Leonard Woolf made the collection available to Quentin Bell for his use in writing the biography of Virginia Woolf. The order of the papers was established by Quentin Bell's wife, Anne Olivier Bell who acted as his researcher. The biography was published in 1972. In 1973 Leonard Woolf's heir, Mrs Trekkie Parsons deposited the papers in the University of Sussex Library, joining the Leonard Woolf Papers (SxMs 13) which she had deposited in 1969. She subsequently presented both collections to the University.

Related Material

The other main collection at the University of Sussex which came from Monks House is SxMs 13, the Leonard Woolf Papers. Further biographical and literary manuscripts of Virginia Woolf which were at Monks House are now in the Berg Library, New York. Other collections at the University of Sussex relating to the Woolfs and to the 'Bloomsbury group' are:

SxMs 56 Charleston Papers (Clive Bell, Vanessa Bell, Duncan Grant and friends)

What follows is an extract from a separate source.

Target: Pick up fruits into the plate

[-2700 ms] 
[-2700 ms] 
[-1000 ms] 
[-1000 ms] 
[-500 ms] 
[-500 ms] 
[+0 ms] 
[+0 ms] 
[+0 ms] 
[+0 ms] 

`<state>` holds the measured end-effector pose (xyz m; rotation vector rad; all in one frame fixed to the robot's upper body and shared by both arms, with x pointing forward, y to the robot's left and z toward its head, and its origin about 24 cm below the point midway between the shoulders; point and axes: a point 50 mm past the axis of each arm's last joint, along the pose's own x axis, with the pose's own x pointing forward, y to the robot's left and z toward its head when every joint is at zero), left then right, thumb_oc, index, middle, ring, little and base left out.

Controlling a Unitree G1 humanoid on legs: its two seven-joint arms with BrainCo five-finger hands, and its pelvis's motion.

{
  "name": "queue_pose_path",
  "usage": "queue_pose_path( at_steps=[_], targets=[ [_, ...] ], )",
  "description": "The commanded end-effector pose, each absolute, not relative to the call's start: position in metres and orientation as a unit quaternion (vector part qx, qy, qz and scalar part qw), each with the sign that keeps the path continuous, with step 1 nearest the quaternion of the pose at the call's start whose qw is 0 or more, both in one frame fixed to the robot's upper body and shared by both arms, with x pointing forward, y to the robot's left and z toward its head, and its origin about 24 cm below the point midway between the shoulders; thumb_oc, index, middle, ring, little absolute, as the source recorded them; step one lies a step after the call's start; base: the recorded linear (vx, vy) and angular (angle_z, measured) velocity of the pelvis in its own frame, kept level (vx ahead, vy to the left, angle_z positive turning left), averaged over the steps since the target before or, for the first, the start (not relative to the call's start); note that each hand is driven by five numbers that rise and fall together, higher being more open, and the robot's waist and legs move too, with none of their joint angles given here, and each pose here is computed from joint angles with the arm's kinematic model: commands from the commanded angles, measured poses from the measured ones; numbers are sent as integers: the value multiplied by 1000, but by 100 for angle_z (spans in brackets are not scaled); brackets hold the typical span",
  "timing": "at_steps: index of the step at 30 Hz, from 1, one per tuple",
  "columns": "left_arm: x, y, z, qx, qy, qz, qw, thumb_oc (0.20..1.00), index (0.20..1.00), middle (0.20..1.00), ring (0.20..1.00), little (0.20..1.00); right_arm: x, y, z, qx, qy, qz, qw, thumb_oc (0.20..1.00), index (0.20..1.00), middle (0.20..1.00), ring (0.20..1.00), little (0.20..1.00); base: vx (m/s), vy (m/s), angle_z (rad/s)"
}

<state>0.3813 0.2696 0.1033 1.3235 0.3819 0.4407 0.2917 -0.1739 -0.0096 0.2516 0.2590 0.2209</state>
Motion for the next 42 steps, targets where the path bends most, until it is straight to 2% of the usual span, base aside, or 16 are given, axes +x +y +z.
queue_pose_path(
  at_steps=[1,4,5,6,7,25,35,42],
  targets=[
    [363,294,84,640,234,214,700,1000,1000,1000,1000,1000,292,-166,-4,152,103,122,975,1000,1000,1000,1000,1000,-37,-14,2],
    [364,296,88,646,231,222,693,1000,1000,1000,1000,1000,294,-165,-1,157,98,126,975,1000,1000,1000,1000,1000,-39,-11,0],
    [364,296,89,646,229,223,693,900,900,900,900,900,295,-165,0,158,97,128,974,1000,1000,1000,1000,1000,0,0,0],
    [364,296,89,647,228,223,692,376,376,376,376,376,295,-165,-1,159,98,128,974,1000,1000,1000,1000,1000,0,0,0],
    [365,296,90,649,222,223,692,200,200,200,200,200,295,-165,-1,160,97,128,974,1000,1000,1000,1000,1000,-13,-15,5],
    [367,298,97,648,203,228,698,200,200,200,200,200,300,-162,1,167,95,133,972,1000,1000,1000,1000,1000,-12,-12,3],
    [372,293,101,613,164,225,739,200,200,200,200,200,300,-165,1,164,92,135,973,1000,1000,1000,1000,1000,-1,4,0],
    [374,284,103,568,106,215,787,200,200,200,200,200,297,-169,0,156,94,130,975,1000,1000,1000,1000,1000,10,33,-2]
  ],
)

SxMs 58 Birrell Papers (Francis Birrell)

SxMs 61 Nicolson Papers (Nigel Nicholson)

SxMs 70 A. O. Bell Papers (Anne Olivier Bell)

Bibliography

The collection has been used extensively in Quentin Bell, Virginia Woolf: a biography, 2 vols (London: Hogarth Press, 1972), and Hermione Lee, Virginia Woolf (London: Chatto&Windus, 1996).

Items in the collection have been published in:

Nigel Nicolson and Joanne Trautmann (eds), The Letters of Virginia Woolf, 6 vols (London: Hogarth Press, 1975-80);

Anne Olivier Bell and Andrew McNeillie (eds), The diary of Virginia Woolf, 5 vols (London: Hogarth Press, 1977-84);

Louise A. Desalvo and Mitchell A. Leaska (eds), The letters of Vita Sackville-West to Virginia Woolf (London: Hutchinson, 1984).